Title of Artwork: “The Procession to Calvary”
Artwork by Pieter Bruegel the Elder
Year Created 1564
Summary of The Procession to Calvary
Painting by Pieter Bruegel the Elder, known as the Elder Pieter Bruegel, depicts Christ’s journey to Calvary in a large landscape. This piece is housed in Vienna’s Kunsthistorische Museum.
All About The Procession to Calvary
By comparison, this is the artist’s second-largest known painting. Niclaes Jonghelinck, the wealthy Antwerp collector, listed sixteen of his paintings in his inventory in 1566, including this one. Jonghelinck commissioned Bruegel’s Months, and he may have also commissioned this piece. The city of Antwerp purchased Jonghelinck’s Bruegels in the year of the inventory. Once in Prague, it was transferred to Vienna and then Paris, where Napoleon Bonaparte took it as a war prize until the end of the Napoleonic wars in 1809 (until he was forced to give it up in 1815).
Compositionally, this piece is out of character for Bruegel. Pieter Aertsen, Bruegel’s Antwerp contemporary, and the Brunswick Monogrammist both used a well-known scheme when depicting a solemn religious event. Mary and her companions are placed in an artificial foreground in order to distance them from what is going on behind them, which is a common technique in mannerist painting (see The Preaching of John the Baptist and The Conversion of Paul).

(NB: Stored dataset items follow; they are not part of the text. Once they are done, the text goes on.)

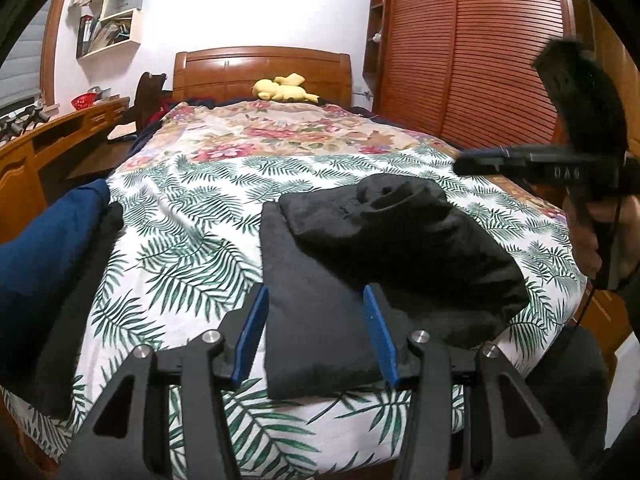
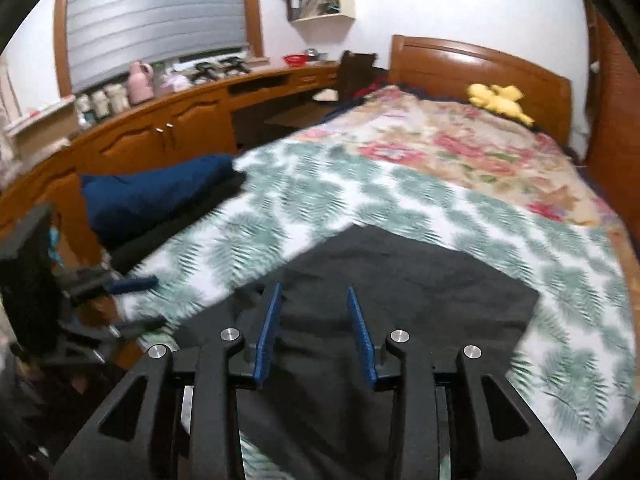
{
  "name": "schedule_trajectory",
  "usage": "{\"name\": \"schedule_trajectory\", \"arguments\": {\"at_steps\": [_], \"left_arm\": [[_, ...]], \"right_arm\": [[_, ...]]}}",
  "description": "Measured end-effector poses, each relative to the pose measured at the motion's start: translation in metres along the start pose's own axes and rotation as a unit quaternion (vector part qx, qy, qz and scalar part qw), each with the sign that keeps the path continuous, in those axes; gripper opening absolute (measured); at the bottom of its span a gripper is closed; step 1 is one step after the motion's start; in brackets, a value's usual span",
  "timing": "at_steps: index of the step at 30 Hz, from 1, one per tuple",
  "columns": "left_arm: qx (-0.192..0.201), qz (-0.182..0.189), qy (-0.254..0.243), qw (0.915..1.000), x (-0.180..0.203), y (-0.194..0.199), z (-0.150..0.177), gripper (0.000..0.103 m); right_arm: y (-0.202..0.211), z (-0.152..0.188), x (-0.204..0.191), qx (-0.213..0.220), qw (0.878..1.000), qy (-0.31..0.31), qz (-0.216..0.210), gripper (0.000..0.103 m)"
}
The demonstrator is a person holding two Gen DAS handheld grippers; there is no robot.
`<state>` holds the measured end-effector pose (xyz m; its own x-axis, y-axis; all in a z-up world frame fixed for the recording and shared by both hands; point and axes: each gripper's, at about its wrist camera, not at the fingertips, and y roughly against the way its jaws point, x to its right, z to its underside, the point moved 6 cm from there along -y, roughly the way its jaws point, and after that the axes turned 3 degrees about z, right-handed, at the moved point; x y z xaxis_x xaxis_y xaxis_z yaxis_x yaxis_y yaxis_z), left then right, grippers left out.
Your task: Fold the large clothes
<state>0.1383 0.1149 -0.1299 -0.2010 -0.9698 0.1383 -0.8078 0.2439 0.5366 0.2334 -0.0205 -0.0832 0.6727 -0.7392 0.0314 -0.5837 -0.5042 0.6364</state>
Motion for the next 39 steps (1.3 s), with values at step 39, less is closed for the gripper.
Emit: {"name": "schedule_trajectory", "arguments": {"at_steps": [39], "left_arm": [[-0.036,0.012,0.005,0.9993,0.053,-0.082,-0.016,0.049]], "right_arm": [[-0.013,0.114,0.042,-0.053,0.996,-0.069,-0.020,0.037]]}}
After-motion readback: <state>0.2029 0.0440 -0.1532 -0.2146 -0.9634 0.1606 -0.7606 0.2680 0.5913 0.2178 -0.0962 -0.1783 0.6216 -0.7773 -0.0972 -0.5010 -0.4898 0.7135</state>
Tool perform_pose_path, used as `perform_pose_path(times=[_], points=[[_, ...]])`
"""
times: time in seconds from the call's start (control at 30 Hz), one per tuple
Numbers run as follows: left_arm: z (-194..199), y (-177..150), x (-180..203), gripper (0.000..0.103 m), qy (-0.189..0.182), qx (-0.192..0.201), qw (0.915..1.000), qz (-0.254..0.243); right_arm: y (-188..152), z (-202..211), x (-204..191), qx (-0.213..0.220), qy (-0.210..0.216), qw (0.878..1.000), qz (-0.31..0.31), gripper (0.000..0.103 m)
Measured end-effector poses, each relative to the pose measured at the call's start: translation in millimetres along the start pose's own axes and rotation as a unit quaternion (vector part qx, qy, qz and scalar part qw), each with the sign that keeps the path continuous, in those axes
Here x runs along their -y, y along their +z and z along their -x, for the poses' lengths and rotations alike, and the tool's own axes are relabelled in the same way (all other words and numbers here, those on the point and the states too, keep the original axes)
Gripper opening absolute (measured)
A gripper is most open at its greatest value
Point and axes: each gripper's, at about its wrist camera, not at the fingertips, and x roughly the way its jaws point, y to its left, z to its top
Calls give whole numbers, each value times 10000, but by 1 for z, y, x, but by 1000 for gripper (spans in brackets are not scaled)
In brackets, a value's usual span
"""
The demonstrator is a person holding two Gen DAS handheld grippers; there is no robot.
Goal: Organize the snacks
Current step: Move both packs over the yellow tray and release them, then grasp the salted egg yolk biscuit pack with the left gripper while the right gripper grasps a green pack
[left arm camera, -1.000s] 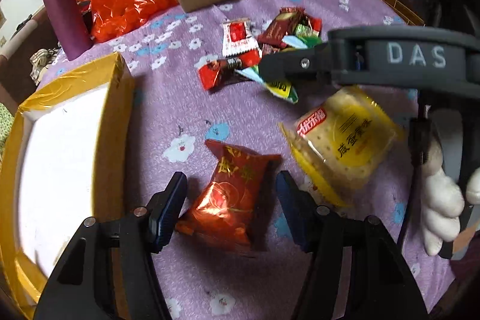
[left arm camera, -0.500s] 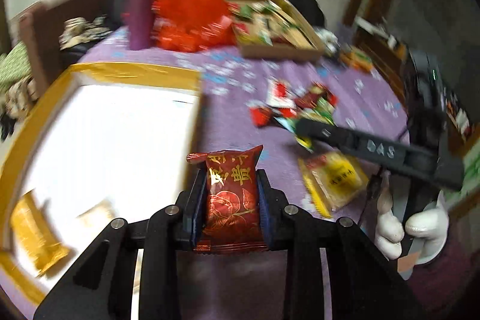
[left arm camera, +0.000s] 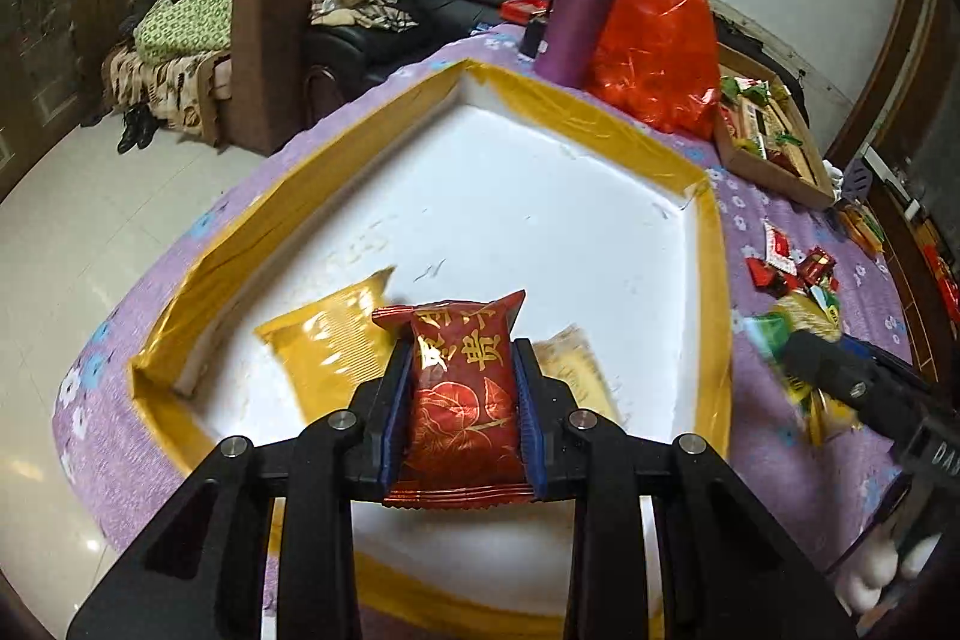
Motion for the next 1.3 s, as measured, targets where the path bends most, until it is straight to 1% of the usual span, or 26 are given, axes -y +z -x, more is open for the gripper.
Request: perform_pose_path(times=[0.07,0.17,0.23,0.33,0.4,0.47,0.5,0.53,0.57,0.6,0.63,0.67,0.73,0.8,0.83,0.87,1.0,1.13,1.23,1.27,1.3], points=[[2,-2,-3,30,-80,-2,10000,16,1,-15,-15,-158,-4,9997,171,49],[8,-4,-8,37,-296,-20,9996,43,-1,-38,-35,-381,-55,9984,404,49],[14,-6,-10,41,-420,29,9991,52,-1,-50,-43,-485,-90,9976,492,51],[21,-6,-13,43,-570,105,9983,118,-1,-62,-50,-597,-60,9969,515,52],[29,-6,-18,43,-673,197,9974,165,2,-57,-49,-550,23,9975,435,52],[35,-6,-23,44,-740,299,9965,238,7,-43,-42,-356,34,9990,278,55],[38,-6,-25,45,-765,346,9961,268,10,-33,-36,-200,-63,9996,162,56],[40,-7,-27,46,-787,391,9957,302,11,-26,-30,-59,-253,9997,47,57],[42,-7,-28,47,-808,419,9953,328,12,-18,-20,79,-663,9977,-113,59],[43,-7,-29,47,-849,447,9948,352,11,-15,-14,99,-871,9960,-189,59],[43,-7,-28,47,-886,464,9943,361,10,-15,-9,62,-1007,9945,-262,59],[42,-7,-27,47,-911,466,9941,357,8,-18,-4,-72,-1072,9936,-344,59],[42,-8,-24,47,-982,440,9937,307,1,-30,2,-370,-1061,9922,-536,59],[43,-10,-21,47,-1005,425,9937,254,-4,-42,1,-583,-921,9923,-587,43],[45,-11,-21,47,-1003,432,9937,244,-6,-47,-1,-663,-792,9929,-583,22],[46,-12,-22,47,-1003,442,9937,246,-5,-48,-2,-644,-703,9938,-575,20],[50,-15,-21,47,-1015,461,9934,269,-1,-48,-5,-655,-862,9932,-437,18],[53,-17,-12,47,-1096,434,9929,173,6,-46,1,-685,-924,9922,-477,16],[58,-18,-2,47,-1167,450,9921,47,4,-38,3,-798,-631,9937,-475,21],[61,-18,0,48,-1205,457,9917,1,5,-28,8,-704,-468,9947,-581,20],[63,-18,3,53,-1227,471,9913,-37,7,-15,13,-516,-356,9956,-693,20]])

As he progressed through his career, Bruegel’s landscapes shifted from the expansive views of the Large landscape series to the remarkable naturalism of the Months. The landscape tradition of the Antwerp school, founded by Joachim Patinir, is characterised by rock outcrops like this one on the left. In particular, Herri met de Bles, Matthys Cock (the brother of Bruegel’s print publisher, Hieronymous Cock), and Cornelis Matsys had turned Patinir’s style into a popular, but stale formula. It is evident from the progression of Bruegel’s landscape drawings and paintings that he gradually abandoned this formula. However, in this instance, he is forced to rely on the pre-made landscape features of the Antwerp school in order to convey the Holy Land’s rocky, unfamiliar terrain.
His paintings are full of vividness that comes from his careful observation of modern life, as seen in this detail at the right. Public executions were common in the 16th century, particularly in Flanders, which was plagued by political turmoil. Bruegel depicts the procession of the two criminals who were to be crucified alongside Christ. Both of them have crucifixes in their hands and are making their final confessions to the hooded priests standing nearby. Modern-day attire is worn by the thieves, their confessors, and the macabre onlookers who encircle the cart. Executions in Bruegel’s time were well-attended events that had the feel of a carnival. Bruegel depicts the adoring crowd’s complete disregard for the plight of the condemned men in this painting. To show the crowds at such events were prey to pickpockets and vendors, the artist shows them elsewhere in the picture. However, Bruegel doesn’t differentiate between the two robbers Christ was to bless.